▶ [Action item] Each line that contains the word "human" is to be copied from the records below.

(Records from a collection)
--- START ---
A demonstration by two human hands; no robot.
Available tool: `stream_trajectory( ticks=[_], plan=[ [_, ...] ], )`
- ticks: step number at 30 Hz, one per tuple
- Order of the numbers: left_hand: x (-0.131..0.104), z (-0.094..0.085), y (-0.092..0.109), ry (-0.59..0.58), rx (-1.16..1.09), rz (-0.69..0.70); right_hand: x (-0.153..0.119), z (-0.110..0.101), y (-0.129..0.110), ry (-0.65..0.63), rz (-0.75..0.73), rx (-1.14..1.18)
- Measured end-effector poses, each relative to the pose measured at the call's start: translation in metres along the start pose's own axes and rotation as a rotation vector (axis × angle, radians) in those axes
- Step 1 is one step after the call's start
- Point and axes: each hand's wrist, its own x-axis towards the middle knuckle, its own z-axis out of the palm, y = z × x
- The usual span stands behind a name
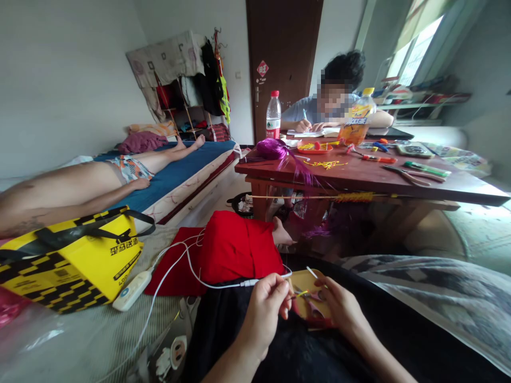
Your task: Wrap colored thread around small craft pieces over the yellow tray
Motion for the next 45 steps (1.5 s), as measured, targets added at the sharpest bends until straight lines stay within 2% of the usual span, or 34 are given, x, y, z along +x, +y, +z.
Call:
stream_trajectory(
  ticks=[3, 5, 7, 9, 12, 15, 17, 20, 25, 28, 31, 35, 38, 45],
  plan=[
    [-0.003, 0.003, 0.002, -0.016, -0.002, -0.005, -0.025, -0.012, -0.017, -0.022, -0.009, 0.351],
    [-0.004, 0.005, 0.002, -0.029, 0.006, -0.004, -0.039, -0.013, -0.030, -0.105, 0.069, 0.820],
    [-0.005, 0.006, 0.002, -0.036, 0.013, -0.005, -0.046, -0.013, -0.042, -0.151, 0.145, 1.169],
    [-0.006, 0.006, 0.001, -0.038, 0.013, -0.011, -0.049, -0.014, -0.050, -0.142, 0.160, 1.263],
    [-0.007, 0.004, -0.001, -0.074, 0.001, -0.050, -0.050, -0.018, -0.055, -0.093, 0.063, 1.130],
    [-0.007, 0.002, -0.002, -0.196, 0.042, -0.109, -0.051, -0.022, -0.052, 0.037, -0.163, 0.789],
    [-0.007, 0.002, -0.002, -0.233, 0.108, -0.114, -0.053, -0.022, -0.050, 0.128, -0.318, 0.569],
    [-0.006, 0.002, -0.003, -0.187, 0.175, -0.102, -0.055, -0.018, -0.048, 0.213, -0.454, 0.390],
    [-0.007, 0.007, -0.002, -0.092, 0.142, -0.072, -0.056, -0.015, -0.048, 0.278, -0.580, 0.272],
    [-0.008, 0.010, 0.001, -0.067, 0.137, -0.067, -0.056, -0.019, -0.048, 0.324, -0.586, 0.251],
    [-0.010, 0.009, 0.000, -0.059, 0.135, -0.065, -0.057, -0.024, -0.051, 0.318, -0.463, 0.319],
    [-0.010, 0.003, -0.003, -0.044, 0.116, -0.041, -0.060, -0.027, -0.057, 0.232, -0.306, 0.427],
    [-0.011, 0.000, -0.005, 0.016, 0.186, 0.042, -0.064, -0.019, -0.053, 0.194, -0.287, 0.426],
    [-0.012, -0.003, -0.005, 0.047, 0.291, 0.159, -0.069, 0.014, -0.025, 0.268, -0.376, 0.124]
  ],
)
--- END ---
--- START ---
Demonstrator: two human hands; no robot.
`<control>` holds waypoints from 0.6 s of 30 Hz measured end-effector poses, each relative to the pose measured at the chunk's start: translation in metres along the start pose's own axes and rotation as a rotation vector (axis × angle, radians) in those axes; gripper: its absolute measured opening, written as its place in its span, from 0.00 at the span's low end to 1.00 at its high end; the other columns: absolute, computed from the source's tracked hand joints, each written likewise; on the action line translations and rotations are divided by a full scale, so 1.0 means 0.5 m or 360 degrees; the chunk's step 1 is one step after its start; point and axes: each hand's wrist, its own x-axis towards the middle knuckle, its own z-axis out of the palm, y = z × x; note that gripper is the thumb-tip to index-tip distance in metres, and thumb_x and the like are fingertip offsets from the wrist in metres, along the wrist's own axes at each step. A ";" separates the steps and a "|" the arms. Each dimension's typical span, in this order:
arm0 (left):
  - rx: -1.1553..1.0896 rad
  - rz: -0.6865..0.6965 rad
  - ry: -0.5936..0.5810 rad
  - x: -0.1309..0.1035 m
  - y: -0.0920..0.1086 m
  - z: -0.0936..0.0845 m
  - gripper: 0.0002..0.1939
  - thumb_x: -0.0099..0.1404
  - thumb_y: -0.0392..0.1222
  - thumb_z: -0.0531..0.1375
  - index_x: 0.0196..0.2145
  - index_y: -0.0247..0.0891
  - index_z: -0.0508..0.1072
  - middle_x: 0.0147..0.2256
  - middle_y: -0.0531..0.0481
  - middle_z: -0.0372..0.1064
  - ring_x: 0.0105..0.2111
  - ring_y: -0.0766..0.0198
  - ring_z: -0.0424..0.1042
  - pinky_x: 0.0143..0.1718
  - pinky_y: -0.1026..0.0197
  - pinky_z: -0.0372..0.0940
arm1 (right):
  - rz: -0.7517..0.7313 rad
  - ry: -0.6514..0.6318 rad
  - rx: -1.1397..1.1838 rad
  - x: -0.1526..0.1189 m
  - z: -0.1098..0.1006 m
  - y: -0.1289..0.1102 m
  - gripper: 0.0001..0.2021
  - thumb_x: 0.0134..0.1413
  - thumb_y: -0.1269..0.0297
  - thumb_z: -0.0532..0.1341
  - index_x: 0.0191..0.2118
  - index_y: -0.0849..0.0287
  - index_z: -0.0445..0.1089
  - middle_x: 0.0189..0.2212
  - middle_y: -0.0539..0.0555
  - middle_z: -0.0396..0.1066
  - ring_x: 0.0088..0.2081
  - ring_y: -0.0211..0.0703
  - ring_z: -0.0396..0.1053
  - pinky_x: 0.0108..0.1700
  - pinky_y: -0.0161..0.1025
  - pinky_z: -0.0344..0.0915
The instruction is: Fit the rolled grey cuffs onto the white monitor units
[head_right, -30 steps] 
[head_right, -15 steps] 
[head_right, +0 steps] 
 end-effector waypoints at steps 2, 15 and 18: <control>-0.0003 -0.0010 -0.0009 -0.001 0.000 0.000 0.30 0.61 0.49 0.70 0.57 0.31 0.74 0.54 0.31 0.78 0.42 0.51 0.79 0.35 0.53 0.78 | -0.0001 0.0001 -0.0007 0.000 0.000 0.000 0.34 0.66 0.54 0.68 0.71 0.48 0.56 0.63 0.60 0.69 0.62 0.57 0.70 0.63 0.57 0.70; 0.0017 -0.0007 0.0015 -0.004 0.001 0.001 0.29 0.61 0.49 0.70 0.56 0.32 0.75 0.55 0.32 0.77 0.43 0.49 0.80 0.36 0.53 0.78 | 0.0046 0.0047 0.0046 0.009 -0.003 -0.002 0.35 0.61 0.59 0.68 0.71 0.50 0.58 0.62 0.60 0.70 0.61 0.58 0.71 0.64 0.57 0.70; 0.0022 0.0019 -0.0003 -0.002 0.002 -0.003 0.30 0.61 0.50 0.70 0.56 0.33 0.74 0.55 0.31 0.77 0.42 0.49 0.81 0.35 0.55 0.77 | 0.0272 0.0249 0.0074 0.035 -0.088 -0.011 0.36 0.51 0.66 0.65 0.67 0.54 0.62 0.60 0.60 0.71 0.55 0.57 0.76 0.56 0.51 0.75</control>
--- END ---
▶ [Written solution]
A demonstration by two human hands; no robot.
Demonstrator: two human hands; no robot.

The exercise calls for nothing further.